• PROBLEM TO SOLVE: Restate the data word for word and leave the images out.

• DATA SHOWN:
________________________________________

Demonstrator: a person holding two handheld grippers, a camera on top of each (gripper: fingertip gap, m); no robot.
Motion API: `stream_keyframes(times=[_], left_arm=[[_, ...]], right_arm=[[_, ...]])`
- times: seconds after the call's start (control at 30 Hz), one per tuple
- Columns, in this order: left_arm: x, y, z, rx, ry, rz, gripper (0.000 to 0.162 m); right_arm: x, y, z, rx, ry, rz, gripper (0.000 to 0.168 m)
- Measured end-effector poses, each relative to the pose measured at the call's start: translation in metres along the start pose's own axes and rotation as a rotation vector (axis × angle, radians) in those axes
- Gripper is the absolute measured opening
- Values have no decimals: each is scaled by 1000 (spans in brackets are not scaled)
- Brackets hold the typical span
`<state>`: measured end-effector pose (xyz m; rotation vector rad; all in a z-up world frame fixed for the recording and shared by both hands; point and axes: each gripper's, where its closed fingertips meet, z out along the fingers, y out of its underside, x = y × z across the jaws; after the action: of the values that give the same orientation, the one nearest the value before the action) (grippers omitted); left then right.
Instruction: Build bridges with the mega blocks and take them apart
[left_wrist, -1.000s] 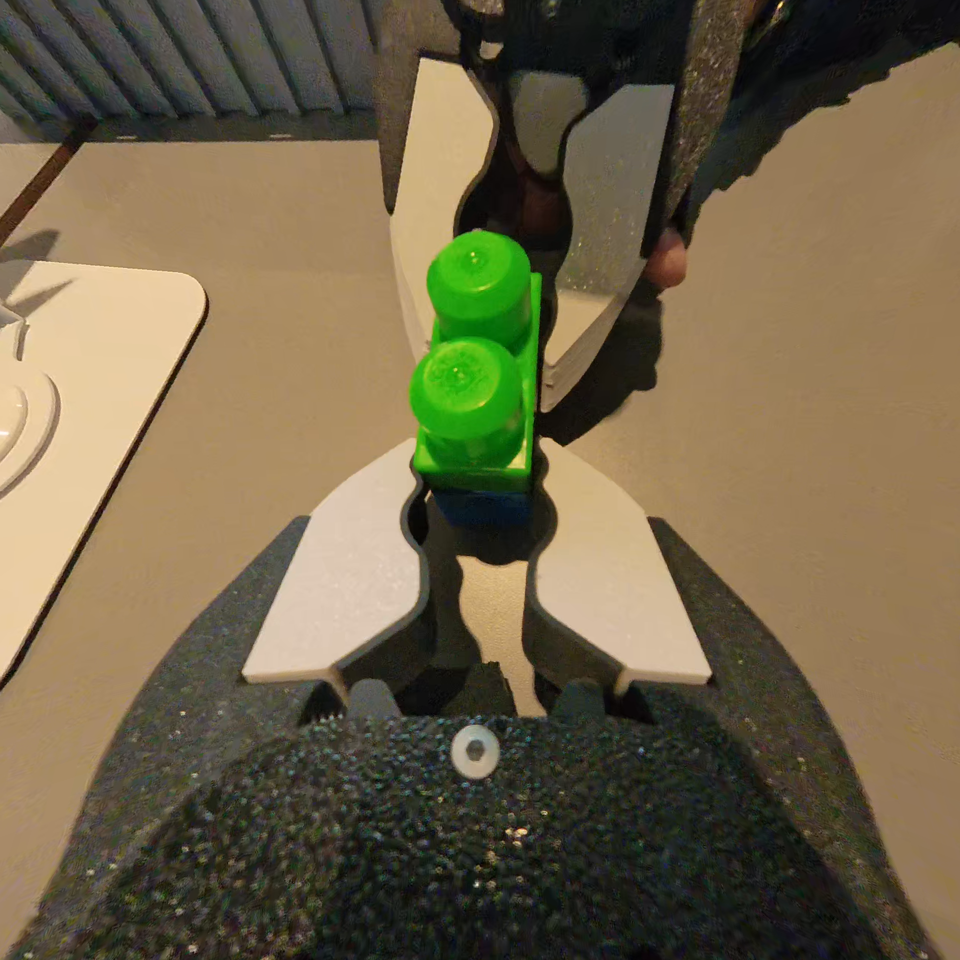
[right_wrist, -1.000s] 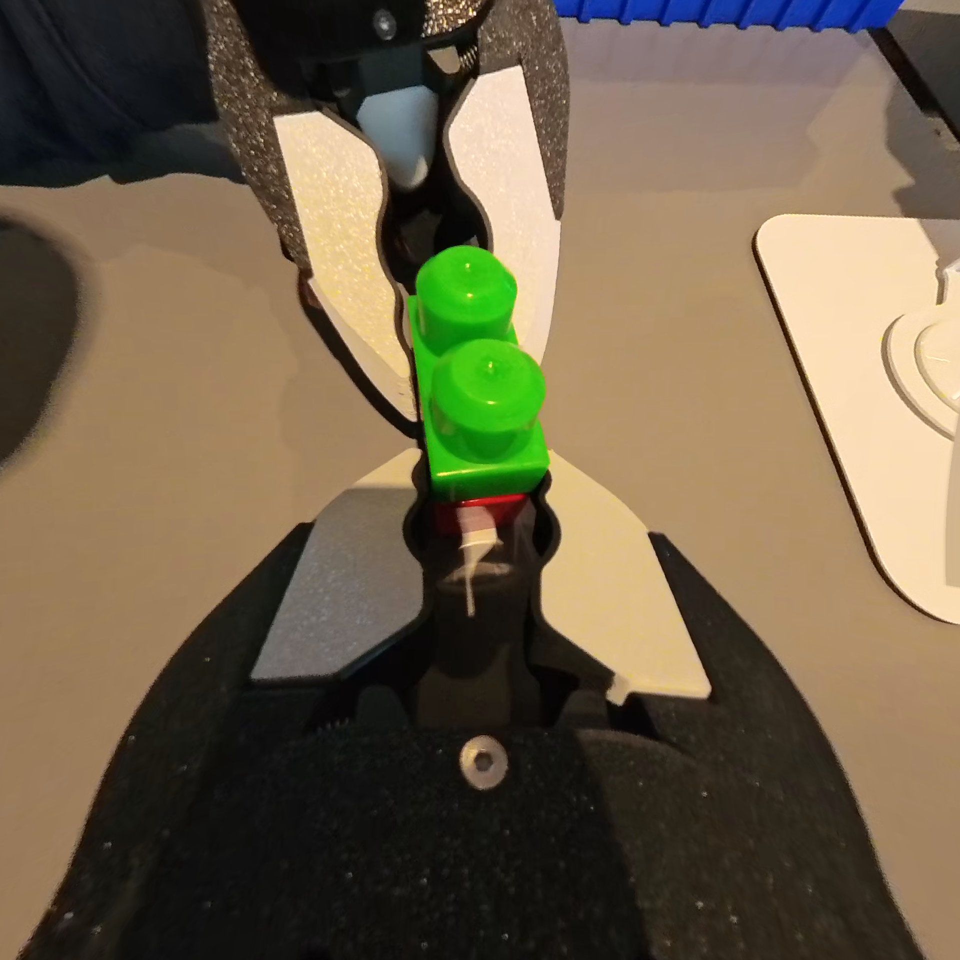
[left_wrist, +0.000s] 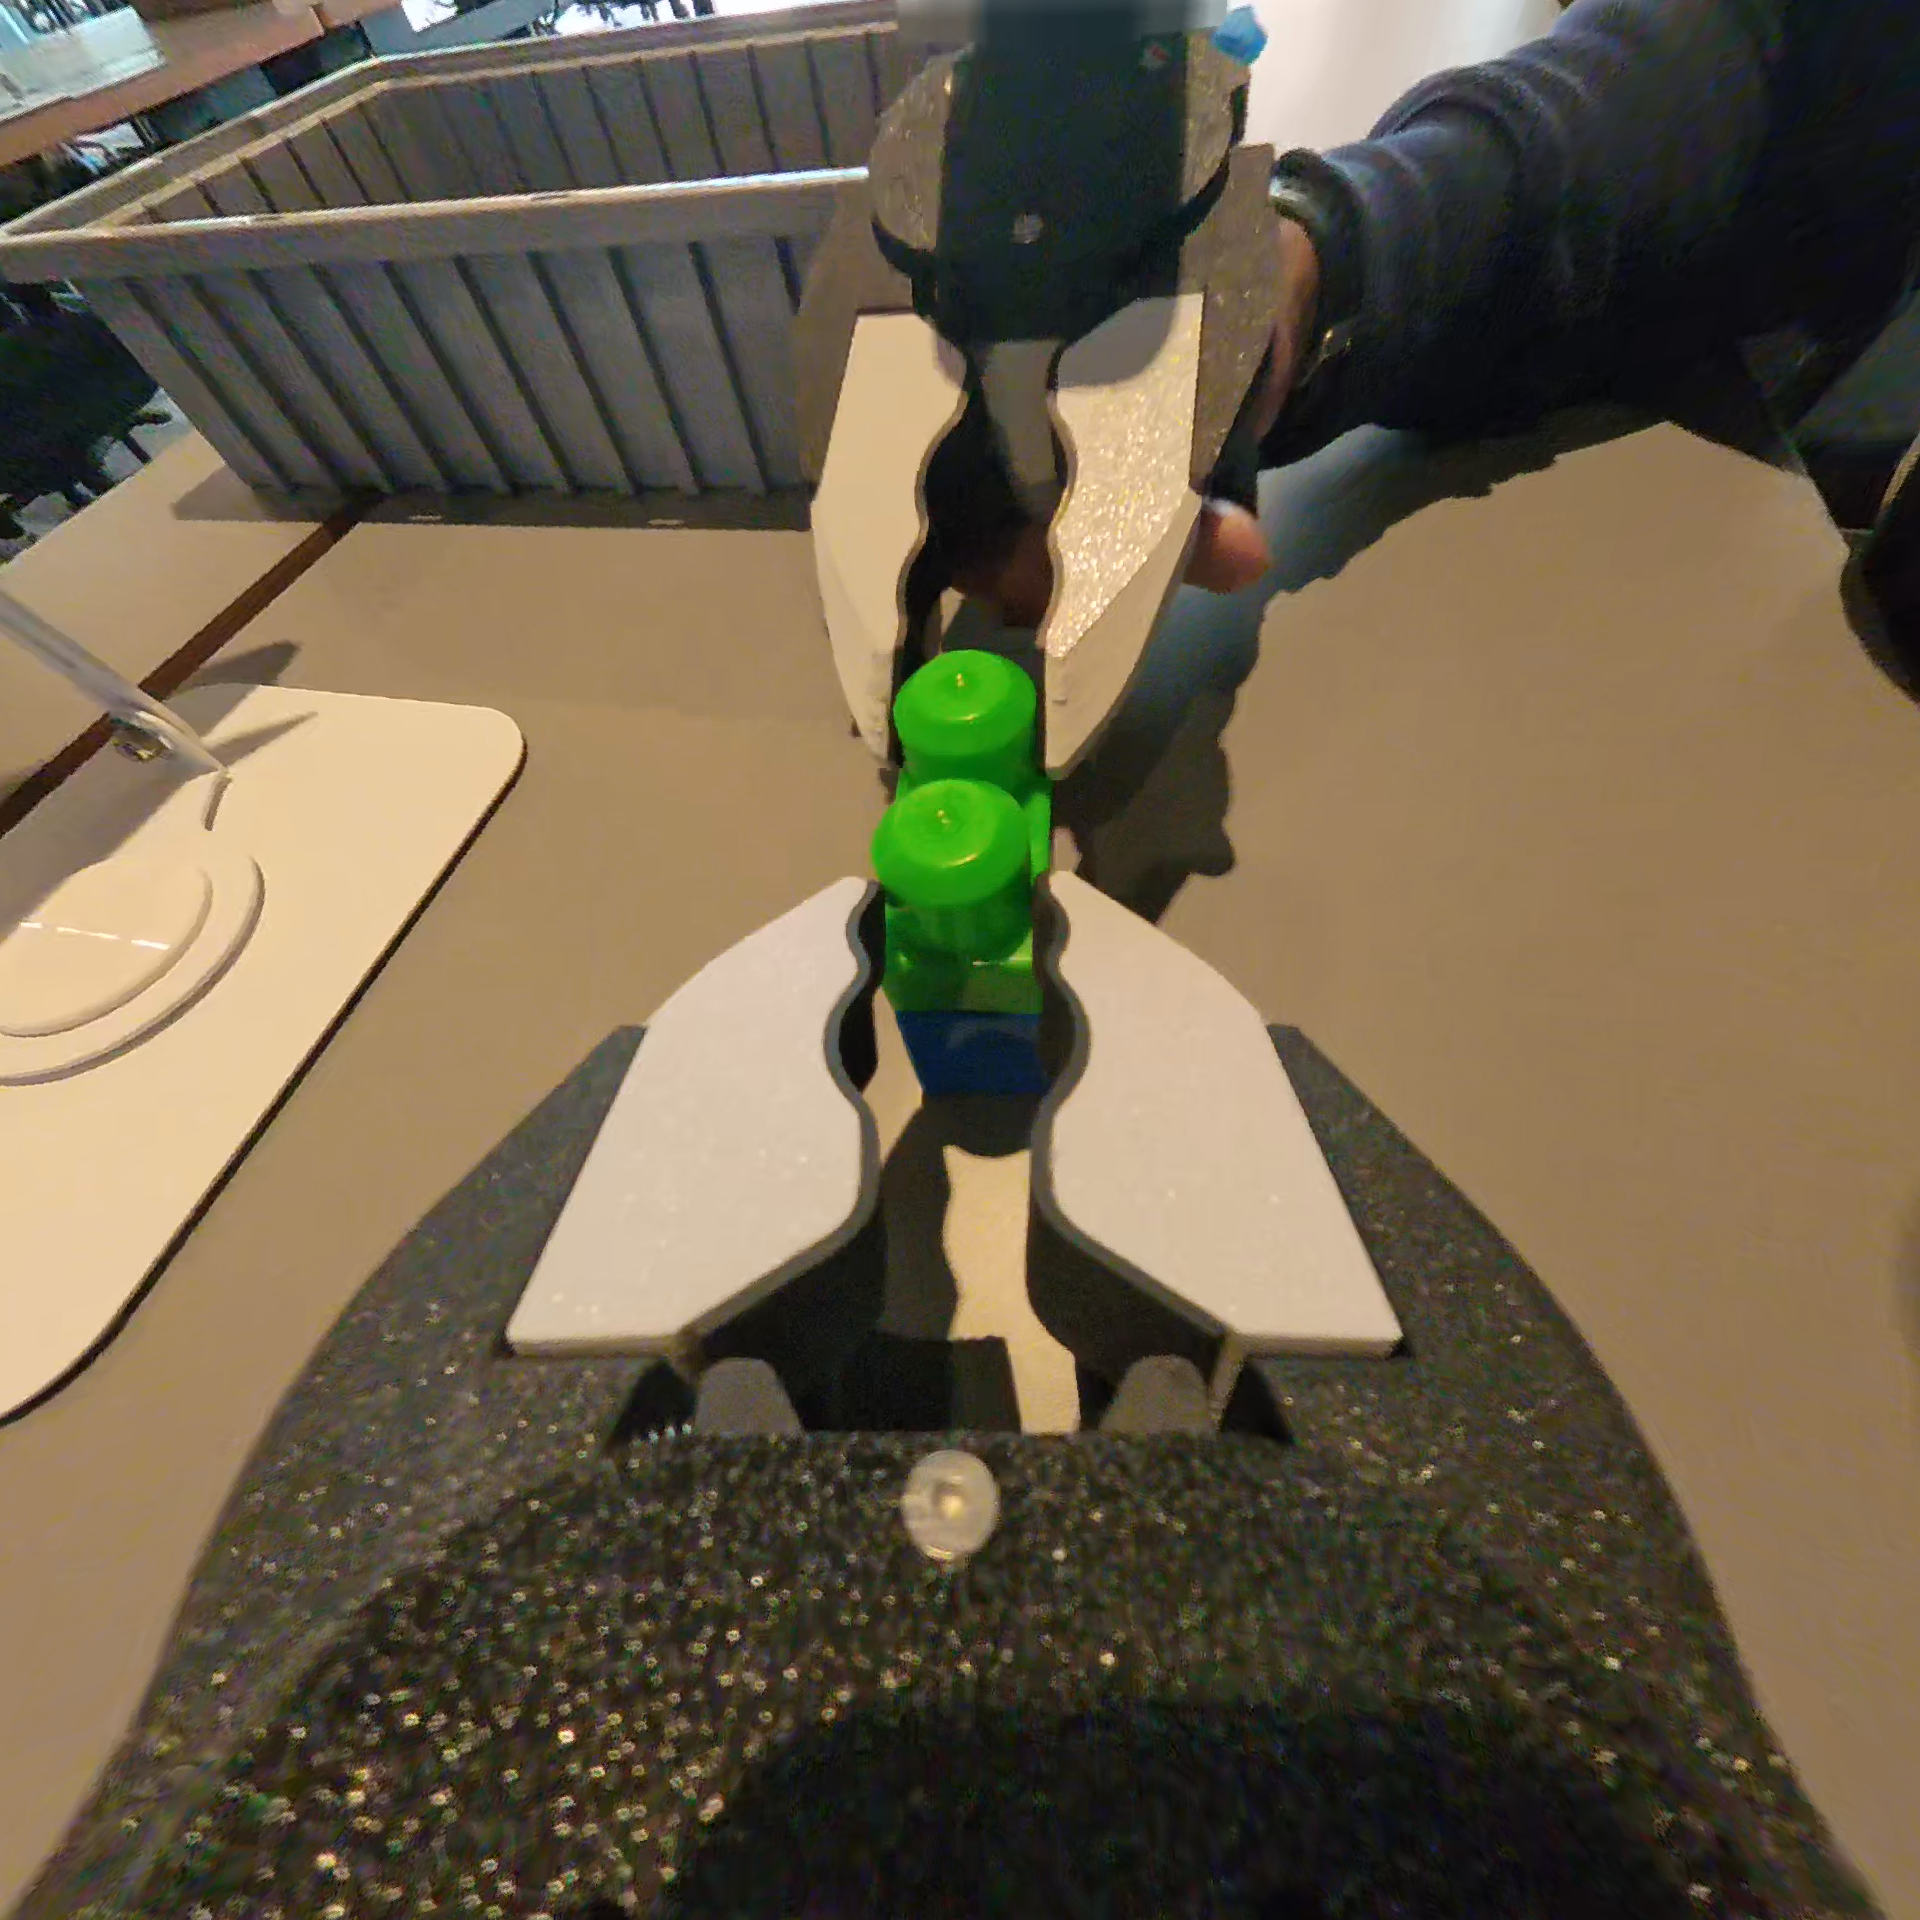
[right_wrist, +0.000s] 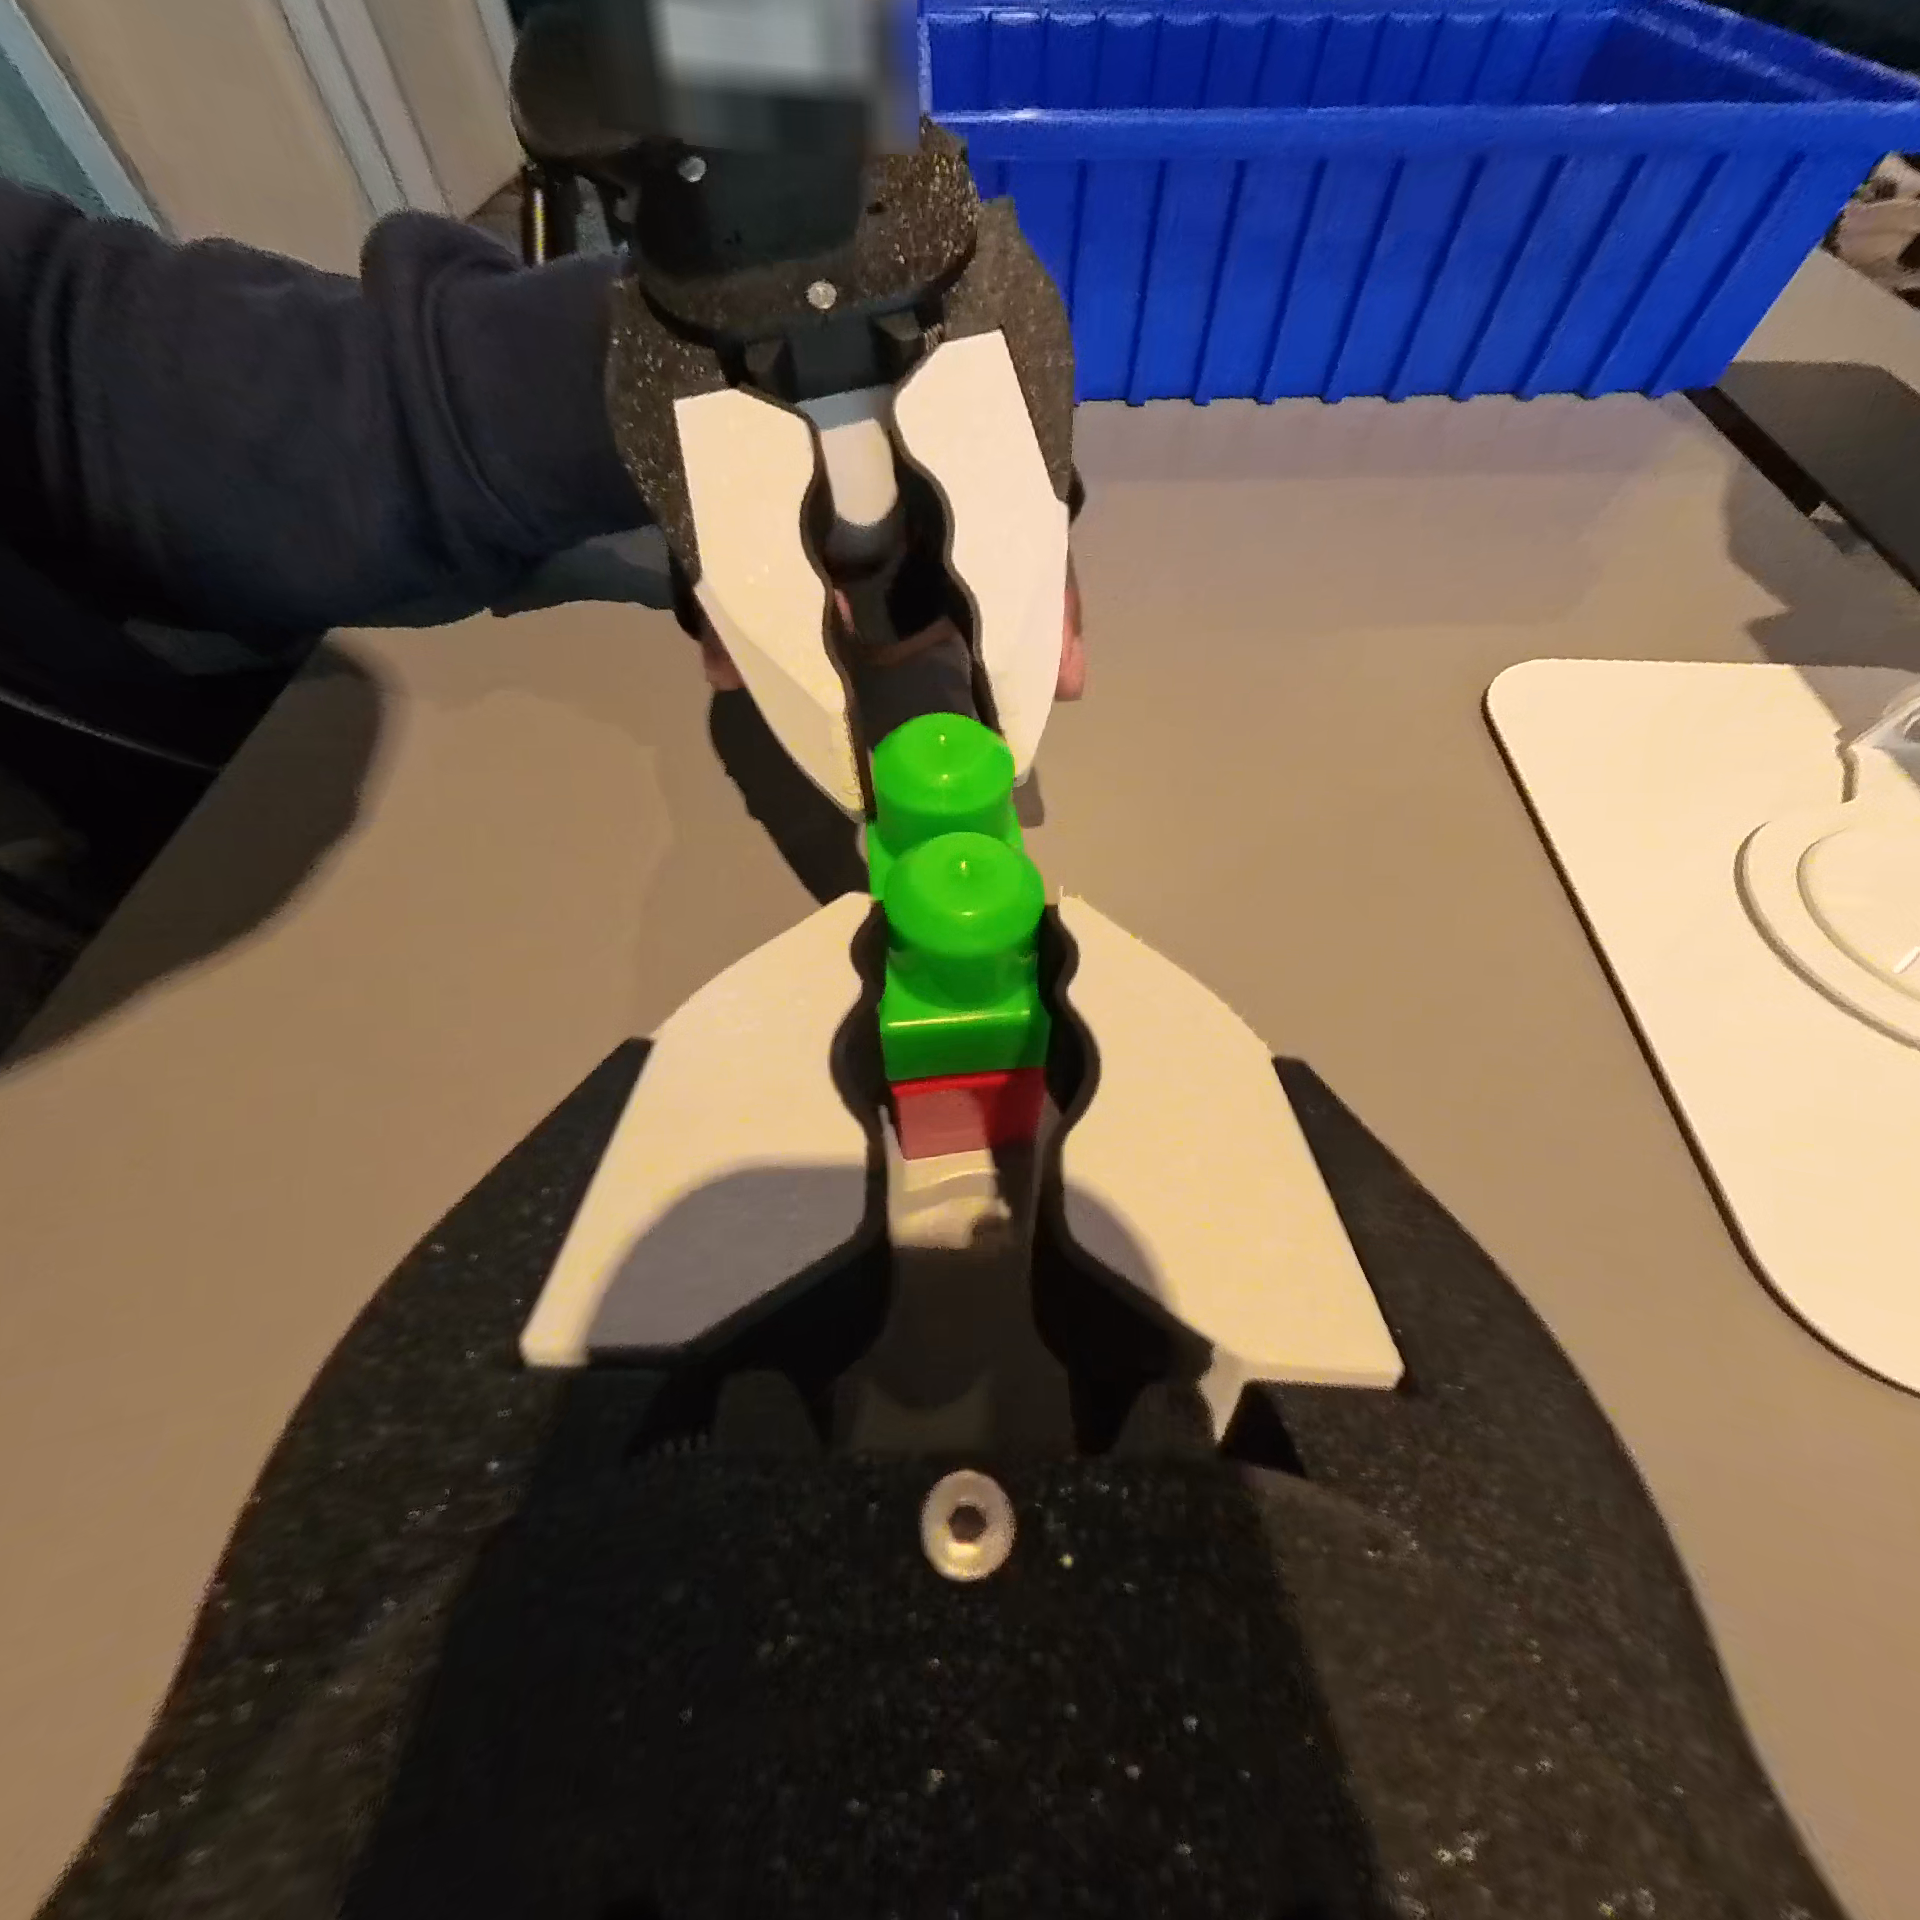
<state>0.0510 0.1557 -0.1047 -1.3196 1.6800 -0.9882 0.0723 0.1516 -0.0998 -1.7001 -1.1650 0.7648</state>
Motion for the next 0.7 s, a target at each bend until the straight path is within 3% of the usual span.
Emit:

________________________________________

• RESPONSE AREA:
Demonstrator: a person holding two handheld grippers, a camera on top of each (gripper: fingertip gap, m); no robot.
Motion API: `stream_keyframes(times=[_], left_arm=[[_, ...]], right_arm=[[_, ...]])`
- times: seconds after the call's start (control at 30 Hz), one per tuple
- Columns, in this order: left_arm: x, y, z, rx, ry, rz, gripper (0.000 to 0.162 m); right_arm: x, y, z, rx, ry, rz, gripper (0.000 to 0.168 m)
- Measured end-effector poses, each relative to the pose measured at the call's start: translation in metres along the start pose's own axes and rotation as a rotation vector (axis × angle, radians) in those axes
- Gripper is the absolute measured opening
- Values have no decimals: each is scaled by 1000 (spans in brackets are not scaled)
- Brackets hold the typical span
`<state>`: measured end-effector pose (xyz m; rotation vector rad; all in a z-up world frame fixed for the recording and shared by both hands; point and axes: each gripper's, where its closed fingertips meet, z out along the fingers, y out of its underside, x = y × z across the jaws; after the action: of the values that give the same orientation, the one nearest the value before the action) (grippers omitted); left then right.
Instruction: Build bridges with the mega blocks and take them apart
[left_wrist, -1.000s] 
[right_wrist, -1.000s] 
[left_wrist, +0.000s] 
[right_wrist, +0.000s] 
<state>0.0510 0.1557 -0.1047 -1.3196 1.6800 -0.9882 0.0723 0.1516 -0.0998 -1.7001 -1.1650 0.7648</state>
Motion for the next 0.7 s, a target at each bend until the straight path is within 3% of the usual span.
Emit:

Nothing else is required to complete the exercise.